**TRY IT**
The expected output is each line in the data below that includes the string "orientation".

**SUPPLIED INFORMATION**
━━━━
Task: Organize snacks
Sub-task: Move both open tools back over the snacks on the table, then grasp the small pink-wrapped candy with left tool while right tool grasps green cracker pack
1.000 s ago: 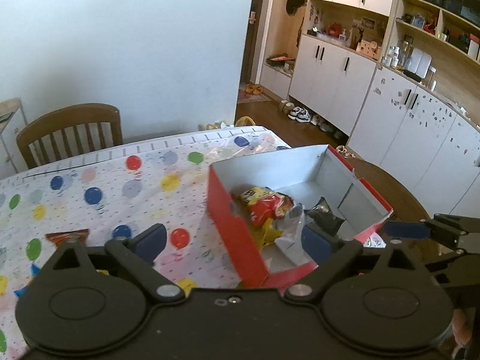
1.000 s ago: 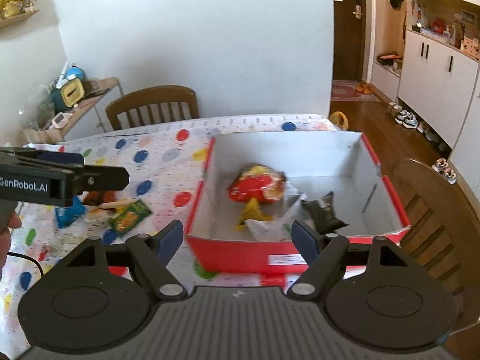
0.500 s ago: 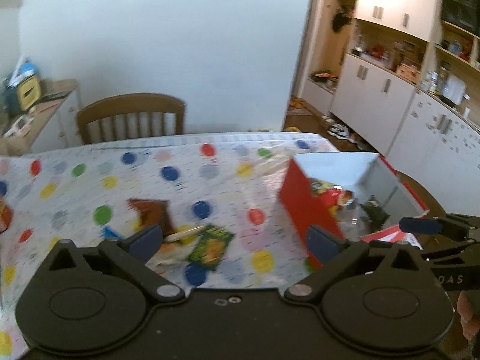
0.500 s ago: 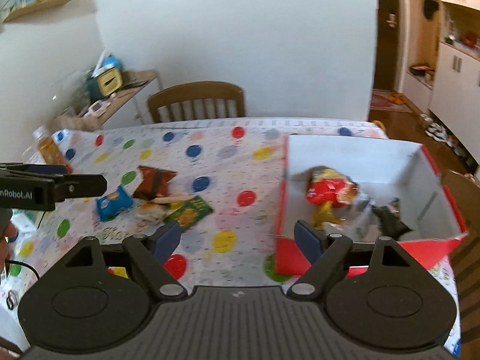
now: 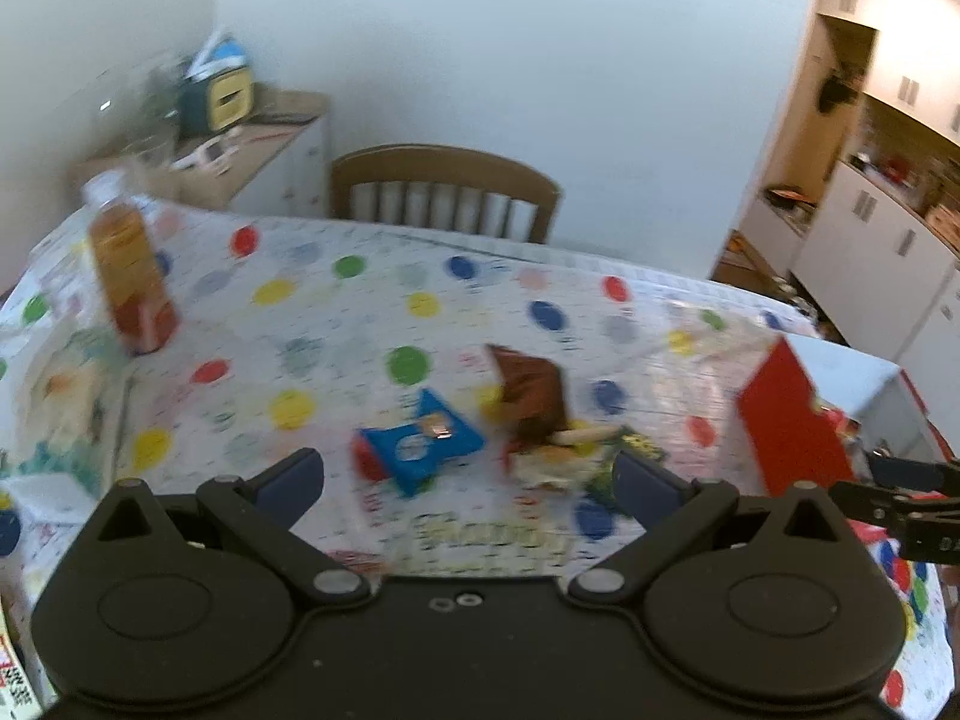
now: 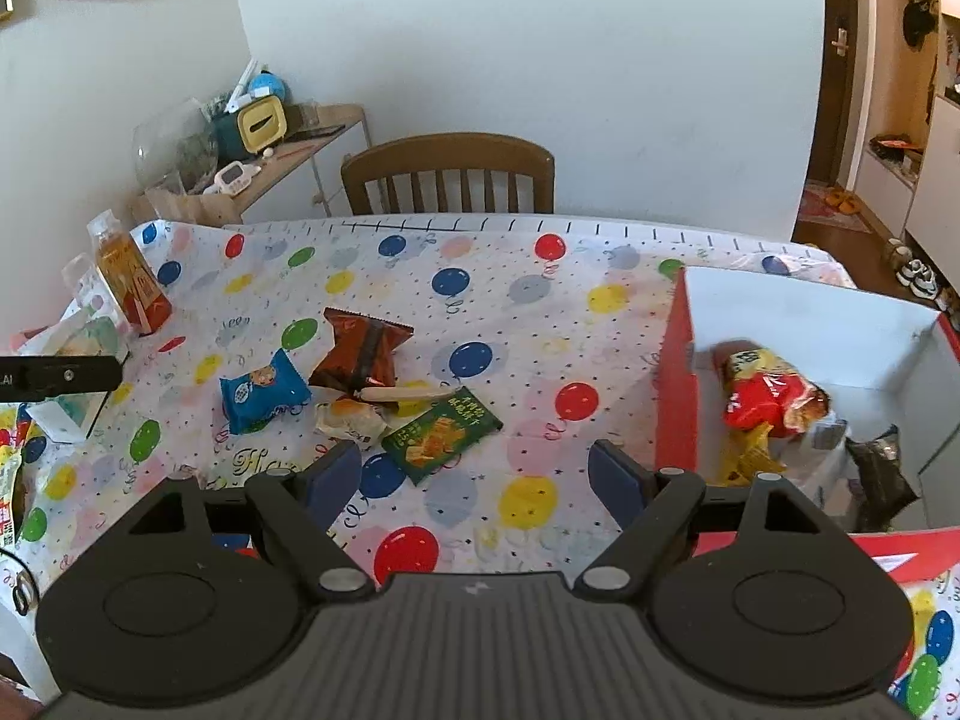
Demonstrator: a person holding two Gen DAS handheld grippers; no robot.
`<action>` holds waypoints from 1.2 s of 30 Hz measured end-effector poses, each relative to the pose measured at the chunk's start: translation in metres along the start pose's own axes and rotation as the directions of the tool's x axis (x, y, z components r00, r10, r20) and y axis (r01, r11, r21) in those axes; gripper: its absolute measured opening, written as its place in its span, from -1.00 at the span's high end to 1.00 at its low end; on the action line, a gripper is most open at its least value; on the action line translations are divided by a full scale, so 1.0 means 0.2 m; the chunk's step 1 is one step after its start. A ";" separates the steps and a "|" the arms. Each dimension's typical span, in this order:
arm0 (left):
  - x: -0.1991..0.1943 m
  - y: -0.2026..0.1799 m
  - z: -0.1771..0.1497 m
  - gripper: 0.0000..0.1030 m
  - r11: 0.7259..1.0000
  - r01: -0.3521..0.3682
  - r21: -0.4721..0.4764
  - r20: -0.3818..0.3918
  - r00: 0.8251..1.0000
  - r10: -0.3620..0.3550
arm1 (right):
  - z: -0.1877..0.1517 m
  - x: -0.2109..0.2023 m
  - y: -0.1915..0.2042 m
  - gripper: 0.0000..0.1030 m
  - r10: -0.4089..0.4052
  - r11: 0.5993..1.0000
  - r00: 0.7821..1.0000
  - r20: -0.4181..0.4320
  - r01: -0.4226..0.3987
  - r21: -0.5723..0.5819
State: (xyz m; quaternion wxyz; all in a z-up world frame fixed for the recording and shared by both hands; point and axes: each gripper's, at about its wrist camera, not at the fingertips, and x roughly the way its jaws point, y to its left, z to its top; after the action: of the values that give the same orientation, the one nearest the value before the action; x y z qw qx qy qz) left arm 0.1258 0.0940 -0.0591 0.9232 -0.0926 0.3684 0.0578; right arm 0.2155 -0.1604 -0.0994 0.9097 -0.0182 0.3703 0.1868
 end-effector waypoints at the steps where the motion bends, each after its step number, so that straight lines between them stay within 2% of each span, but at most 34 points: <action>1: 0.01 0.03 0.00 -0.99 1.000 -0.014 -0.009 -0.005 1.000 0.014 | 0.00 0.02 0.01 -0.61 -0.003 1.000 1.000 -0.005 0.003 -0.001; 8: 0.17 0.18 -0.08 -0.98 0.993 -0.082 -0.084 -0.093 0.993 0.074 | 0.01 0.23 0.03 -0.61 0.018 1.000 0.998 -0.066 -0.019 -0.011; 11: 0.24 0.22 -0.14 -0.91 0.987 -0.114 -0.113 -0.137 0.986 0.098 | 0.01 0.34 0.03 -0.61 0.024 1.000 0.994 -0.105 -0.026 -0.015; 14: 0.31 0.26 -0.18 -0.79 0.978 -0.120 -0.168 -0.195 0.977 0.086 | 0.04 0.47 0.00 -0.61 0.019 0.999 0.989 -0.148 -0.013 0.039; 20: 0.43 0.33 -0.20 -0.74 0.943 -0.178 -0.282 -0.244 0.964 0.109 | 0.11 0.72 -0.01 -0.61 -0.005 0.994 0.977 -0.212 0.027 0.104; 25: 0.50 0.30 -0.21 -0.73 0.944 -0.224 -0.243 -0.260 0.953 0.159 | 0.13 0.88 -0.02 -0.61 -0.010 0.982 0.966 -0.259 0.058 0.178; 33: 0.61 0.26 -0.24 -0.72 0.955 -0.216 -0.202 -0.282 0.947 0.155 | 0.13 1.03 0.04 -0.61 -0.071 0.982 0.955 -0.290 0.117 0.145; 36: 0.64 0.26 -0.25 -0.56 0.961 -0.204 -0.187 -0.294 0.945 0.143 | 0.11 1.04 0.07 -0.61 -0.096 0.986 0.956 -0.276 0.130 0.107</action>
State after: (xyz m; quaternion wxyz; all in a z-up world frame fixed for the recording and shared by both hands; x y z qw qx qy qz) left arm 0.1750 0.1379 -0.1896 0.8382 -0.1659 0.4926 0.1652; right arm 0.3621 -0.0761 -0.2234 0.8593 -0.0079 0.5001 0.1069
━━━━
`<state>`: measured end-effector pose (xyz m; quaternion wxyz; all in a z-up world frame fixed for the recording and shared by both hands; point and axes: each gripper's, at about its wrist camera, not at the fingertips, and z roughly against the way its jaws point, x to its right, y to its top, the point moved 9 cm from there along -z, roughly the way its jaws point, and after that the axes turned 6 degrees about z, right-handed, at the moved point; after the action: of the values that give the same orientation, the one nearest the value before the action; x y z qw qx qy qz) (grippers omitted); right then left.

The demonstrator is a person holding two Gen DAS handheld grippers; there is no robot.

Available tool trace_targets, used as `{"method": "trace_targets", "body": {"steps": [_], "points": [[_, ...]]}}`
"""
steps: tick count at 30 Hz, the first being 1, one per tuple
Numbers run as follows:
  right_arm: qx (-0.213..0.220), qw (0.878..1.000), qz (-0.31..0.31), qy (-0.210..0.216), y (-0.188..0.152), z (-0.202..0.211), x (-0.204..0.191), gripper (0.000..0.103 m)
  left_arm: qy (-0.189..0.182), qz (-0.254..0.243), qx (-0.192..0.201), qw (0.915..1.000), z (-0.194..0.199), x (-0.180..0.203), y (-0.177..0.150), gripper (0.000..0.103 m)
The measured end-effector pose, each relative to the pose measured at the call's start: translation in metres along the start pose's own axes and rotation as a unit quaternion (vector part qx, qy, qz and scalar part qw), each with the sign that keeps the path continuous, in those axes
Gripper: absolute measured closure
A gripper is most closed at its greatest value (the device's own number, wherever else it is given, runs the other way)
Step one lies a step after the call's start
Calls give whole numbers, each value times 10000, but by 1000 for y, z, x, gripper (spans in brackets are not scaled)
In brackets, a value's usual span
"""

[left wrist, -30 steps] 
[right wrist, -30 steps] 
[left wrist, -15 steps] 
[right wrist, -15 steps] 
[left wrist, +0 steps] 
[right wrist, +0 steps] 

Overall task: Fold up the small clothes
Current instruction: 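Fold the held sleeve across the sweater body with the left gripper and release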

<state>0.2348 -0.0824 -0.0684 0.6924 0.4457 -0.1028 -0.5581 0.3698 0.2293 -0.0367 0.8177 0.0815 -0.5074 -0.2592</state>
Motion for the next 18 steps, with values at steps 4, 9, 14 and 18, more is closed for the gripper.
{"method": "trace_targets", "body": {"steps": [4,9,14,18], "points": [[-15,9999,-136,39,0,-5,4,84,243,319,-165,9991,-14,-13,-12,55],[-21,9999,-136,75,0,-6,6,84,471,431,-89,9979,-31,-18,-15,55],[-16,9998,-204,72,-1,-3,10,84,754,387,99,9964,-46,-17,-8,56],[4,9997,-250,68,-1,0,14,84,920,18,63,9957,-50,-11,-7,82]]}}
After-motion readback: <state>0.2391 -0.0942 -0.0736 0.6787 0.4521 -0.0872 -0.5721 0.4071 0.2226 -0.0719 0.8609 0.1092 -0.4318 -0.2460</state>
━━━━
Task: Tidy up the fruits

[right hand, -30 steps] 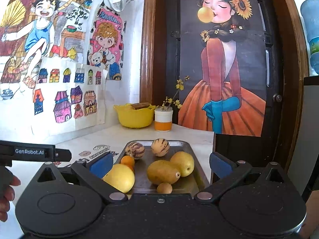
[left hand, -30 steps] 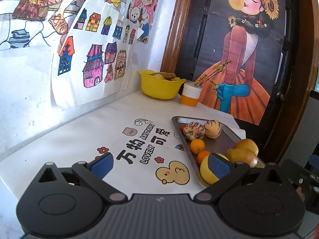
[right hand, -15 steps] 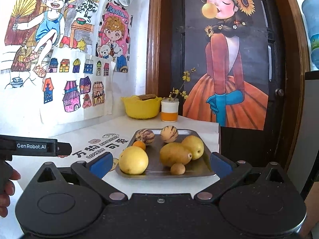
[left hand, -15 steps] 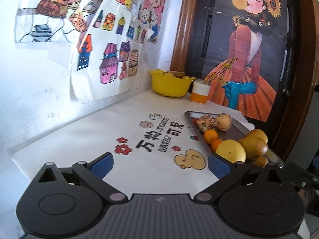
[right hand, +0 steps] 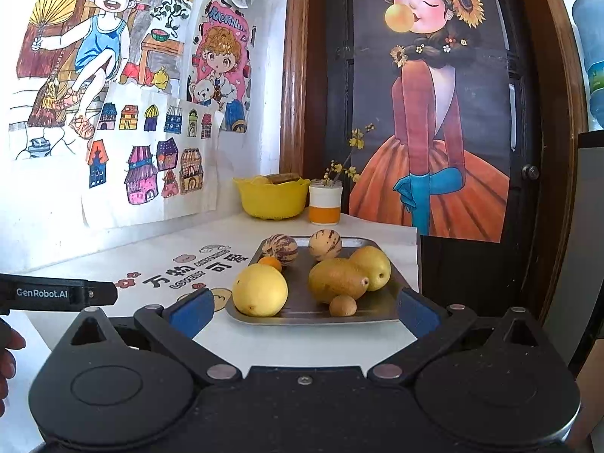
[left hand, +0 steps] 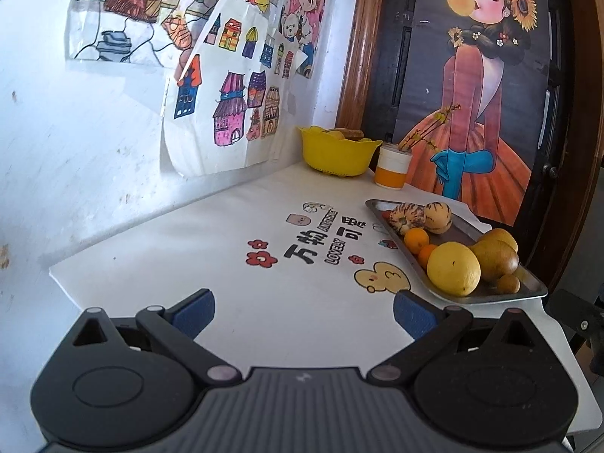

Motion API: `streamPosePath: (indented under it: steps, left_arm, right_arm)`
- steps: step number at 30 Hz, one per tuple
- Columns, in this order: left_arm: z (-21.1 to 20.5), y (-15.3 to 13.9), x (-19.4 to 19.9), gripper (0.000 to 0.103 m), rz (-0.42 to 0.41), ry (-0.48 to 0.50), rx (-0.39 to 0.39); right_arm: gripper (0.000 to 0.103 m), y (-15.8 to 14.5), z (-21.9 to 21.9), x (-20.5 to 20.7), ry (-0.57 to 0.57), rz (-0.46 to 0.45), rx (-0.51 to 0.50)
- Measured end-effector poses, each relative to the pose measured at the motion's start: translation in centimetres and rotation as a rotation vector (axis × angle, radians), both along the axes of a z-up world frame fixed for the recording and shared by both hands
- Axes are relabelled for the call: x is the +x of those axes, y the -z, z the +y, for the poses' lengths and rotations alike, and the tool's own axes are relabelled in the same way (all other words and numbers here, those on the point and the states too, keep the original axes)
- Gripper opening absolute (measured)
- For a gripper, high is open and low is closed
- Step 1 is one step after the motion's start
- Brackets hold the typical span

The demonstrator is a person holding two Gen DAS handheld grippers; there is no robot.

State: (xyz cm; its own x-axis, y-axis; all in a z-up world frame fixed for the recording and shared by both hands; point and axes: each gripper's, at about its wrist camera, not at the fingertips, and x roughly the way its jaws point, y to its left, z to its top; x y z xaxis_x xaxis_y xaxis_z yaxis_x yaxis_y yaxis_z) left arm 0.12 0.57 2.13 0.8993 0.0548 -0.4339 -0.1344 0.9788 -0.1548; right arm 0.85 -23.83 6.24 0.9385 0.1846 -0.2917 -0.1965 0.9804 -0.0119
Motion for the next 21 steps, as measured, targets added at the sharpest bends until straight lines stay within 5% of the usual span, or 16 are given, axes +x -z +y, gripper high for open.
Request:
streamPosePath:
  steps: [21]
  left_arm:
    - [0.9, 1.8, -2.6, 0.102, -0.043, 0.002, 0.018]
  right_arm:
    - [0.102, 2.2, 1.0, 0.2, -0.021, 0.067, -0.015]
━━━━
**RESULT**
State: (xyz m; quaternion wxyz; all in a z-up world frame fixed for the recording and shared by both hands; point and axes: each gripper's, at about its wrist camera, not at the fingertips, and x roughly the way its jaws point, y to its left, z to its top; after the action: of the values that give the same orientation, the one nearest the value before the action; x y z qw qx qy qz) left arm 0.1258 0.0940 -0.0591 0.9232 -0.0926 0.3684 0.0578; right arm 0.2155 -0.1604 -0.0994 0.9097 -0.0182 0.3703 0.1868
`<state>`: measured end-effector pose (xyz m; quaternion wxyz; all in a z-up world frame fixed for the recording and shared by both hands; point and axes: each gripper's, at about its wrist camera, not at the fingertips, and z roughly against the way its jaws point, x to its right, y to its top, the point moved 9 cm from there along -z, roughly the way its jaws point, and after that the axes turned 6 degrees about z, right-handed, at the moved point; after the action: of the values that give the same orientation, the one nearest the value before the action; x y z qw qx qy qz) (grippers omitted); right then left.

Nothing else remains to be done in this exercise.